Надеялся ли Генрих на подобный ответ? Был ли уверен в своем неотразимом обаянии? Это никому не известно. Вместе с тем он не выказал ни малейшего удивления и ограничился лаконичным ответом:
– Будет так, как угодно вам, кузина!
– Значит, вы в самом деле меня любите? – спросила Анна.
– Да, это несомненно!
– Вы, король Наварры и супруг Маргариты Валуа?
– Будет вам! Марго первой покинула меня после памятной ссоры в Ажене и вернулась в Париж. По отношению к ней моя совесть чиста!
– Но задумывались ли вы, кузен, о том, что наши семьи враждуют уже много лет. Мои братья…
– Не стоит об этом! – Генрих вновь припал к руке герцогини и продолжил: – Я хотел бы сделать вам два предложения – одно из области чувств, а другое – политического свойства!
– Пожалуй, начнем с последнего!
– Не стоит. Там все крайне запутанно, тогда как то, что связано с моими чувствами, весьма просто и ясно.
– Говорите же, кузен, я слушаю вас!
– Ваш брат, герцог де Гиз, остановился в королевском замке, но вы избрали своей резиденцией дом скромного горожанина, никак не подобающий вашему высокому званию. Из этого я рискую заключить, что вы не собирались официально присутствовать на заседании Генеральных Штатов.
– У меня имелись для этого веские основания!

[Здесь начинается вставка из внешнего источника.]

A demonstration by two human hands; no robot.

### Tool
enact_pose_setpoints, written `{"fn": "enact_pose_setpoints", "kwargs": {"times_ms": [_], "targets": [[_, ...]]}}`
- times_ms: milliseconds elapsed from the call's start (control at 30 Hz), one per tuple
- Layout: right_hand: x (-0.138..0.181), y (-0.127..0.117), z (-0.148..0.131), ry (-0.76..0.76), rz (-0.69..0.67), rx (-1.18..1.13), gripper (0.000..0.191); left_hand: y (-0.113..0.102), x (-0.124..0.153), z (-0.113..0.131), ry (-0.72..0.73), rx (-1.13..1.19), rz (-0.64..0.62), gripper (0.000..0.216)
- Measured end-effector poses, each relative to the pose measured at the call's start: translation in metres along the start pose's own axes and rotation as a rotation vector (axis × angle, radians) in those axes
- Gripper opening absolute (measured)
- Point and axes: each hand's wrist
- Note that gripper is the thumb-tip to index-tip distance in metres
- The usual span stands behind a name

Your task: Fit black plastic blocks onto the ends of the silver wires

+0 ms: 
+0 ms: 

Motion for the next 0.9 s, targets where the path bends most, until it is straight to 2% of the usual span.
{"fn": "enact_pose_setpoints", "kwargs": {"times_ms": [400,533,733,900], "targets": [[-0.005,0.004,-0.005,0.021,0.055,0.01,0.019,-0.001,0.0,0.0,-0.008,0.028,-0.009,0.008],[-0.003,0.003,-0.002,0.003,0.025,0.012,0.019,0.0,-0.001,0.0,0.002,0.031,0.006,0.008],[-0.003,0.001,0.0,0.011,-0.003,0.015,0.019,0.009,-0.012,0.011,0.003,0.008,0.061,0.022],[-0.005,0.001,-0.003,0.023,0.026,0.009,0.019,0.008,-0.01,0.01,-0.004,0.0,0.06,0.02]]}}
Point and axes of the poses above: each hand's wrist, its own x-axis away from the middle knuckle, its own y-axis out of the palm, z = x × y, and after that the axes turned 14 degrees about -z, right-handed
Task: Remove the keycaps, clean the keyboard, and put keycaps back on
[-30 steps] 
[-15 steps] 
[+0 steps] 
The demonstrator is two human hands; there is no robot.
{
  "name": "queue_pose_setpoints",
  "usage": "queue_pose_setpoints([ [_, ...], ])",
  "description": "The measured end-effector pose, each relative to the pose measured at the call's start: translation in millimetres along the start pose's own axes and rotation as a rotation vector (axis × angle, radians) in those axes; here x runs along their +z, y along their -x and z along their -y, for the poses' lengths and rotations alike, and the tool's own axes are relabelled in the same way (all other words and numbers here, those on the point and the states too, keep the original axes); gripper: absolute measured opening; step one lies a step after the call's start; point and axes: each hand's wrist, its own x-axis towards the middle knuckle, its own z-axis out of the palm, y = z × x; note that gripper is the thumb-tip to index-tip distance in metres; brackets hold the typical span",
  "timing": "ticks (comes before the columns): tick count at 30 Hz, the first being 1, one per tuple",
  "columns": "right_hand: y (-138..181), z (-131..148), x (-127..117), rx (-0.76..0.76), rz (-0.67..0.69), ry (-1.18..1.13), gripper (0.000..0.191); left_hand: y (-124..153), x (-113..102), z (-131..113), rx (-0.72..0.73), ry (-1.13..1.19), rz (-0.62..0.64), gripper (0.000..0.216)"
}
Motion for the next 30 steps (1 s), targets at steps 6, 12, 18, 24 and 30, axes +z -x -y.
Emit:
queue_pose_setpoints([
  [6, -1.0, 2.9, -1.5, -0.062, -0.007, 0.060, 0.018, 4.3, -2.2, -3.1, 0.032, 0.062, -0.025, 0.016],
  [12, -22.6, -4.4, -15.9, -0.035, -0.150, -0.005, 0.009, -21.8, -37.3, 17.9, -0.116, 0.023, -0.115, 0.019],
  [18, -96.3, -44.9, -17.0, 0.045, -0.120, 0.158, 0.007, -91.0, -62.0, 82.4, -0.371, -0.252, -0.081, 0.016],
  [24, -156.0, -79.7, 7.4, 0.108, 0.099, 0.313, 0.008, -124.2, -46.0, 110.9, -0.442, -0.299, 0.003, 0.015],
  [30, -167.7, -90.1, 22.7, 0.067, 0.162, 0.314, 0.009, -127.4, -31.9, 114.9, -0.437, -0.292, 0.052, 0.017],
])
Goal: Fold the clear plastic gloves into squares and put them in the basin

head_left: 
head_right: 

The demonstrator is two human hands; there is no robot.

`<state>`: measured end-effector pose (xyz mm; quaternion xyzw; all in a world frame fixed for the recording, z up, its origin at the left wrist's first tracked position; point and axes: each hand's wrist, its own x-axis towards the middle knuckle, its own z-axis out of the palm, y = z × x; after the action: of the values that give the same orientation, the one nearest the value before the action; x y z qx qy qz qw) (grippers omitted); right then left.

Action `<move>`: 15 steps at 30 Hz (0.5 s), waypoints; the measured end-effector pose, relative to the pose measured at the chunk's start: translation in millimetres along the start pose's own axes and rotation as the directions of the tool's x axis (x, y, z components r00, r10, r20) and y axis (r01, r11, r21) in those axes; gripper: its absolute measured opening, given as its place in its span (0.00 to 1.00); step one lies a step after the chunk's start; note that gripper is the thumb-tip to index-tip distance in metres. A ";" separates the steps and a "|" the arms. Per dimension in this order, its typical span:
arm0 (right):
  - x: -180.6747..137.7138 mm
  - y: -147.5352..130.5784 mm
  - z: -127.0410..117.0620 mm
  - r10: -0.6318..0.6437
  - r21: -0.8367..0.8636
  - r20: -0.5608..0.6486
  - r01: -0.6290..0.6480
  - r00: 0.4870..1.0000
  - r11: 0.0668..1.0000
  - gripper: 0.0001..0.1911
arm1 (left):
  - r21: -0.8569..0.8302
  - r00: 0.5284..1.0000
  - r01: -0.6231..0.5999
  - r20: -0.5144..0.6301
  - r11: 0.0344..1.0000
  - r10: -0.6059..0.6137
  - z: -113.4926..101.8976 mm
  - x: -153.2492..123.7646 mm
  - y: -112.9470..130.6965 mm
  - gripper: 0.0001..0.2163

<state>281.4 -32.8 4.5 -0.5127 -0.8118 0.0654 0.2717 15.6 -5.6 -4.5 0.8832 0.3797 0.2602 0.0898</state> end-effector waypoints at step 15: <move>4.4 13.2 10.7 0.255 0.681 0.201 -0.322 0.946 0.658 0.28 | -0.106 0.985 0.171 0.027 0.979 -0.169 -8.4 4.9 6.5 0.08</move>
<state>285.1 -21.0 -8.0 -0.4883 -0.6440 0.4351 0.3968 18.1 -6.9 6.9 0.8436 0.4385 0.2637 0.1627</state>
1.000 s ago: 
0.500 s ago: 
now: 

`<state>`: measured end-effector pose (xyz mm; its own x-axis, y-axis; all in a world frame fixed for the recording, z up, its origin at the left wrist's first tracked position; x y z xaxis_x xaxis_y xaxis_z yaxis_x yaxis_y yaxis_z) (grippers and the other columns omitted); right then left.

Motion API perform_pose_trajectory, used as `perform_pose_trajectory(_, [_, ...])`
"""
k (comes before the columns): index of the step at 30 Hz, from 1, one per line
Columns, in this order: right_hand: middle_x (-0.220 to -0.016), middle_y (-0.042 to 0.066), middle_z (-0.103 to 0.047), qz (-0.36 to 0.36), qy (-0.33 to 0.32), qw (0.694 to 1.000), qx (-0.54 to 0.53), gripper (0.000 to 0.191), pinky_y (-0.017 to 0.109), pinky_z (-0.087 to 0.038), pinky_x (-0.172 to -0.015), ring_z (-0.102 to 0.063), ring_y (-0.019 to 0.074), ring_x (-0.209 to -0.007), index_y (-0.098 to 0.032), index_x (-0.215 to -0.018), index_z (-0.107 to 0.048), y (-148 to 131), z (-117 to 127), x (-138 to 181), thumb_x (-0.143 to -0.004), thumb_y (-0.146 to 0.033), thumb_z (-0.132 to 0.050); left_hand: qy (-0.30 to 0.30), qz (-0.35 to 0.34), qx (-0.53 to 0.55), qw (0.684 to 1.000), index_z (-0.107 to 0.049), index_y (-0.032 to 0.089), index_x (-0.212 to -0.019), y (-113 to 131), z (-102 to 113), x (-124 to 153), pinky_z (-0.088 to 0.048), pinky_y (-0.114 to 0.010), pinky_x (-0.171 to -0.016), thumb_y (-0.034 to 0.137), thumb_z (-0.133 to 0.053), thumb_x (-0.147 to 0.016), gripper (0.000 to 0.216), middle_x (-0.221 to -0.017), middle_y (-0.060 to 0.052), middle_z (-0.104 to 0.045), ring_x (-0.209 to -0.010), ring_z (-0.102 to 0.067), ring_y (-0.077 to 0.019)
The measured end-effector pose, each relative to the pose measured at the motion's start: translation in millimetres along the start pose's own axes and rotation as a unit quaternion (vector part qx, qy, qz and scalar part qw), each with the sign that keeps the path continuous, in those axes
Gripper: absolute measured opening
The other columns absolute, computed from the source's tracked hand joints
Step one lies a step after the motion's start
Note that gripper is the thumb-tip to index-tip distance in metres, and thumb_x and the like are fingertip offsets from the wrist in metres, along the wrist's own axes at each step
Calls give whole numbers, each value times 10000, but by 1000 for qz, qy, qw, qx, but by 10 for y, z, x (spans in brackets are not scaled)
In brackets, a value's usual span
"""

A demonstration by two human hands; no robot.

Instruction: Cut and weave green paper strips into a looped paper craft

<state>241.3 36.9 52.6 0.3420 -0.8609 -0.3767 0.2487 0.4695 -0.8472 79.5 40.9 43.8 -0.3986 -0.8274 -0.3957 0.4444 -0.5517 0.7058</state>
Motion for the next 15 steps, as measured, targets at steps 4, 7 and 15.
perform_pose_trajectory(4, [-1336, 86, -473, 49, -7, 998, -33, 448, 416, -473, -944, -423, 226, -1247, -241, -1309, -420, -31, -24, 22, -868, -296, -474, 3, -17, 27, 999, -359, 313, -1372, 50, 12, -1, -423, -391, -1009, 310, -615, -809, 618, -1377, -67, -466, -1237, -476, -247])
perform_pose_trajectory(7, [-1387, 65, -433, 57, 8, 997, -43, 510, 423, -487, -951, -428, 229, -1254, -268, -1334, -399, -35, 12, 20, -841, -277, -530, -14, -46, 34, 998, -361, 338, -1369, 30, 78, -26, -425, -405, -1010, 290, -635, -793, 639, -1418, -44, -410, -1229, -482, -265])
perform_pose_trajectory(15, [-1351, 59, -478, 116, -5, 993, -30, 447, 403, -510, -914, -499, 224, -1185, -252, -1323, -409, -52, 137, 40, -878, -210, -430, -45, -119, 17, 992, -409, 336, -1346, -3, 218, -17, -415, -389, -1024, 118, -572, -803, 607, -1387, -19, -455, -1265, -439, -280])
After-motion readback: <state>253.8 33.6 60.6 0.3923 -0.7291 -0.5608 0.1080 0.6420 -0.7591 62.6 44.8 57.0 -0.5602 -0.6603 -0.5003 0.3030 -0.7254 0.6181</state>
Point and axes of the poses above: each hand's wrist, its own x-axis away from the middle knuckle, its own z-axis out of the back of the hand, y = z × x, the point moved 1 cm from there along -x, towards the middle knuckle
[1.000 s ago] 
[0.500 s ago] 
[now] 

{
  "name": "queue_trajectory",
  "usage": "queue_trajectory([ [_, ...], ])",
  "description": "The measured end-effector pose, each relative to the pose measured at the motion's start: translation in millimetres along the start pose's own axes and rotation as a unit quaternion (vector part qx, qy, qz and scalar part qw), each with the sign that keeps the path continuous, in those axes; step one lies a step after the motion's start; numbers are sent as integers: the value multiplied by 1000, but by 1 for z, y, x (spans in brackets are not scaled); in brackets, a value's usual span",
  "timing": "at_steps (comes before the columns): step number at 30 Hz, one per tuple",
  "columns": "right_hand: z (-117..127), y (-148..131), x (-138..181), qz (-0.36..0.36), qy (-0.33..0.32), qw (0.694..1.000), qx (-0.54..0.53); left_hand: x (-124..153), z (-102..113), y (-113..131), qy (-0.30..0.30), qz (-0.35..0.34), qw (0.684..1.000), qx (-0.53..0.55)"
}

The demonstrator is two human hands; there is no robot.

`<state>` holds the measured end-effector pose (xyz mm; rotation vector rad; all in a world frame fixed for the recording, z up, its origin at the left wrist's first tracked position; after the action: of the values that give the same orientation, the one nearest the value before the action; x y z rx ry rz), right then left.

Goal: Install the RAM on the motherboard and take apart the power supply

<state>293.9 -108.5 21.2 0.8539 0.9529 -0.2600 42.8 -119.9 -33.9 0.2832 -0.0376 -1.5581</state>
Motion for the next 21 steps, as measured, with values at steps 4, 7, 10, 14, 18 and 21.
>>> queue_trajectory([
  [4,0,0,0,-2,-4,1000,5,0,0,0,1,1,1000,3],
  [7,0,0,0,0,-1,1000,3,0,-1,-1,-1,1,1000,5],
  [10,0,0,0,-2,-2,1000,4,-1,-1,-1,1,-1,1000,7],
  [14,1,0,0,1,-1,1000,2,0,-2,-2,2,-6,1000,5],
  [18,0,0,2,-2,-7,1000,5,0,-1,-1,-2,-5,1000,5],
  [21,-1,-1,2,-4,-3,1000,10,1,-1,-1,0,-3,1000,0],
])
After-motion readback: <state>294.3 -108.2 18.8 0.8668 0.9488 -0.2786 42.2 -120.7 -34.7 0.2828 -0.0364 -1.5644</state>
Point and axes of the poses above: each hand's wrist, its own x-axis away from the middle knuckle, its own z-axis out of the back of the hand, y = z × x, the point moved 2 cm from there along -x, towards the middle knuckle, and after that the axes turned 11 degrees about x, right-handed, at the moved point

– Превосходно! Как бы там ни было, но, повинуясь внезапному капризу, вы вдруг взяли и покинули Блуа…
– Не вполне по собственному желанию, право!
– Нет, кузина, такой взгляд на это событие мне не нравится! Не забывайте: только что я предлагал вам свободу, но вы…
– Вы совершенно правы. Продолжайте!
– Вскоре наше судно прибудет в Бретань. Там у меня масса друзей; ни король, ни лотарингские герцоги туда не дотянутся. В тех же краях обитает в собственном замке сьер д’Энтраг, надежный друг моего отца. Если вам будет угодно, мы с вами задержимся там на несколько дней, а моя команда поведет судно к намеченной цели.
– И что же это за цель?
– Гасконь, кузина. Барка спустится до Пенбефа и двинется дальше вдоль морского побережья.
– А мы с вами тем временем воспользуемся гостеприимством сьера д’Энтрага?
– Верно. Его замок расположен несколько ниже Ансени. Мы окажемся там завтра на рассвете.
– И что же дальше?
– Дальше? Господь всемогущий! Разве любовь не отыщет средство примирить наш род с вашим?
В то же мгновение с палубы донесся голос де Ноэ – граф призывал Генриха.